Коняги, кони, кобыленки засеменили ногами. И опять воздух содрогнулся от неистового стона рожков, пиканья пикулек, рева труб, грохота барабанов.

В хвосты, в бока вытянувшейся чрез городишко тысяченогой гусеницы полетели камни, палки, комья льда. Это, взвизгивая, свирепствовали ребятишки.

И голоса мужчин и женщин прорывались то здесь, то там:

— Церкви!.. Христопродавец… Тать кровожадная!.. Чтоб те… Церкви сжег…

— Смерть Зыкову!

— Молодец Зыков!.. Так и надо.

И на самом краю, когда хвост отряда спустился на реку, с чердака колченогого домишки шарахнул выстрел. Крайний всадник кувырнулся с коня в снег.

Быстро отделились пятеро, и через минуту растерзанный стрелец-мальчишка был сброшен с чердака.

Глава 13

Зыков сказал ехавшему с ним рядом Срамных:

— Дьявол ты!.. За кой прах показал мне ту девчонку.

— Шибко поглянулась?

Зыков молчал. Он был мрачен, глаза пустынны, холодны.

— Ежели поглянулась, брал бы… Жена не сдогадается. В горах места много. Все равно достанется кому-нибудь. Девок дурак жалеет.

Зыков молчал.

— А пошто ты так круто повернул? Надо бы какой ни на есть порядок завести.

Зыков сказал сквозь усы:

— Много мы набедокурили. На душе чего-то тяжко. Эх, что же я!.. — И он зашарил глазами по рядам.

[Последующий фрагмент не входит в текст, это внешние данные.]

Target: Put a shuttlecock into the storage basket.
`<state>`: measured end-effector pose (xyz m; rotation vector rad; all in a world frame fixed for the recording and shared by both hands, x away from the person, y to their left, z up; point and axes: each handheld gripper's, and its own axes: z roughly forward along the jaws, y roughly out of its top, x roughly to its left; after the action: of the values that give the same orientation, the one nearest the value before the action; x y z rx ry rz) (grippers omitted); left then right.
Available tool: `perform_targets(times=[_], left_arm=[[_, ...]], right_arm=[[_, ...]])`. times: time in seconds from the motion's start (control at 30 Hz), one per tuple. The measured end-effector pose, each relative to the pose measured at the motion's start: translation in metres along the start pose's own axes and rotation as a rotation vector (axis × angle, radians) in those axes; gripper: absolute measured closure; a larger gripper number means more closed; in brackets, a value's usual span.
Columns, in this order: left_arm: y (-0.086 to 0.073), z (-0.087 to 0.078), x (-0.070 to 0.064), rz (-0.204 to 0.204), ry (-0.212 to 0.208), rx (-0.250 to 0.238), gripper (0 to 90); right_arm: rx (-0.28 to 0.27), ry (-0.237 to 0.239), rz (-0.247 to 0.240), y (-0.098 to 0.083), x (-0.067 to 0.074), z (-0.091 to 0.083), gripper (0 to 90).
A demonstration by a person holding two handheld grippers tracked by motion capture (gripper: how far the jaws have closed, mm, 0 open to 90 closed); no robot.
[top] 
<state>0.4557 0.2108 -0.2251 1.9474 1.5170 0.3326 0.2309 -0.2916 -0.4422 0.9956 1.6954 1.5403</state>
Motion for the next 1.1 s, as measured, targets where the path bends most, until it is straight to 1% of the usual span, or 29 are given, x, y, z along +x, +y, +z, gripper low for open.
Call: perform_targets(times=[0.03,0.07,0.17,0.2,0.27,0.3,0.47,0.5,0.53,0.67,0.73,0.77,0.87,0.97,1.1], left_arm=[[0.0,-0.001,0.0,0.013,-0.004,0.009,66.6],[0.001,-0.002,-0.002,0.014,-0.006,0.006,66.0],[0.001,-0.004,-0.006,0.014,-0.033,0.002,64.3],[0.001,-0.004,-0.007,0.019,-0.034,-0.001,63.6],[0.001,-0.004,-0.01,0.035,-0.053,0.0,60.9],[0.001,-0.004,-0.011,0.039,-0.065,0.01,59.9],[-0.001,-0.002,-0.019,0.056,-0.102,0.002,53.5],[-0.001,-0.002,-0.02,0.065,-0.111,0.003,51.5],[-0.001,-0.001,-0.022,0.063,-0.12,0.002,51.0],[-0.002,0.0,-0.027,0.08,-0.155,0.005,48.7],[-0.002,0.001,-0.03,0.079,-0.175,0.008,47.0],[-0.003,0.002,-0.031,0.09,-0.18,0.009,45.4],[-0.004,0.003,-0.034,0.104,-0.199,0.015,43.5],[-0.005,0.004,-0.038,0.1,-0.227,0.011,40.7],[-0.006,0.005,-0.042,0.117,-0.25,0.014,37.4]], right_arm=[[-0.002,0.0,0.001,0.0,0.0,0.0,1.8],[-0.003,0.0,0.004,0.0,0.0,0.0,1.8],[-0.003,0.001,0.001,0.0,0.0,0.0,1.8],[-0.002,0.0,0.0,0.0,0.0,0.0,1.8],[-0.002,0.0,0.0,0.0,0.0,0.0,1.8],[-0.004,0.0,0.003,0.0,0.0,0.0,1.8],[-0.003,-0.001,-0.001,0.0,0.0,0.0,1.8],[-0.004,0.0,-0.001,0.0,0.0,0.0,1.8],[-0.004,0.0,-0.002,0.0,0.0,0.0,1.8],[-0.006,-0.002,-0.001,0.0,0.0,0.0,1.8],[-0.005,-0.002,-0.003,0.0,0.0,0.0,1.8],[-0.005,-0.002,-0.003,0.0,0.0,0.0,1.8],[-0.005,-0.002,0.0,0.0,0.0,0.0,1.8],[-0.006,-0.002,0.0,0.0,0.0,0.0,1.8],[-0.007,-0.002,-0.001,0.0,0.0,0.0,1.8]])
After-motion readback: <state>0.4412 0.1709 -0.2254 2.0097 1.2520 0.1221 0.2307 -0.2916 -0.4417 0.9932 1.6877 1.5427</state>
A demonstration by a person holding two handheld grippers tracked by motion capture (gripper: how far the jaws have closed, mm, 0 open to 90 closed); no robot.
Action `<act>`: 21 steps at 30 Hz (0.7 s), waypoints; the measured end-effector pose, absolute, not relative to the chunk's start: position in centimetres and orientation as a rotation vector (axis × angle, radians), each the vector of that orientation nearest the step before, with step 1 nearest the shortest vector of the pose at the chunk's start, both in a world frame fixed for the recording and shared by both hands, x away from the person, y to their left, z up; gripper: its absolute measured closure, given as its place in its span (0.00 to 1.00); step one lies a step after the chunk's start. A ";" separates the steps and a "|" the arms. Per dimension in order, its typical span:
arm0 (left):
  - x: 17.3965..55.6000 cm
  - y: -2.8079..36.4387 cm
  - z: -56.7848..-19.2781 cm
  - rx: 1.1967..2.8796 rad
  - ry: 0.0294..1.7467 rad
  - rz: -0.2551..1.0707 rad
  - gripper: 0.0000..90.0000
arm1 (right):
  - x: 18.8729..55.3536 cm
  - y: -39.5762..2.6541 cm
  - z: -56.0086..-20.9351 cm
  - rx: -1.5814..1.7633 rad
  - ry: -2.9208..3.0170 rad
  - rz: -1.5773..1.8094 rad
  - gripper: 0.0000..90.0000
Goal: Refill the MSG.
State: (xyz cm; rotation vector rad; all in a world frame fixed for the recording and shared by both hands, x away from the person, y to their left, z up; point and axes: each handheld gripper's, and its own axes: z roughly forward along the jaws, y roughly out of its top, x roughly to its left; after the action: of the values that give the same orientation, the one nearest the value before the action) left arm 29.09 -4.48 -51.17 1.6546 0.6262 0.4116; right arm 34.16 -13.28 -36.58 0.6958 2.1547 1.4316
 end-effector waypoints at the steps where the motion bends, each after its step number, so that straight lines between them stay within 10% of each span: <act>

— Курица! — крикнул он рыжеусому, краснорожему в николаевской черной шинели с бобровым воротником: — Живо кати в город и прикажи моим строгим приказом: Соборную площадь окрестить площадью Зыкова. Исполнить в точности. Дощечки перекрасить… Площадь Зыкова!.. Окончательно запамятовал… Понял?

Не замечая сам того, Зыков очутился совсем один и одинокий в хвосте отряда. Ехал, низко опустив голову: может быть, спал, может, огрузла голова его от укорных дум.

Ночевать расположились на ровном берегу реки. Летом было здесь цветистое густое большетравье, теперь поляна вся в стогах. Освещенные вечерними кострами высокие стога и весь партизанский табор казались стойбищем кочевников. Каких тут не было одежд! Сукно, шуршащий шелк, парча, плис, бархат всех оттенков пестро и ярко расцветили шумливые группы партизан. Похрапывали, ржали кони, из лесу, с гиком и песнями, весело волокли рухнувший на-земь сухостой. Какой-то бездельник горланил песню и пиликал на гармошке. Лесная тишь заголосила.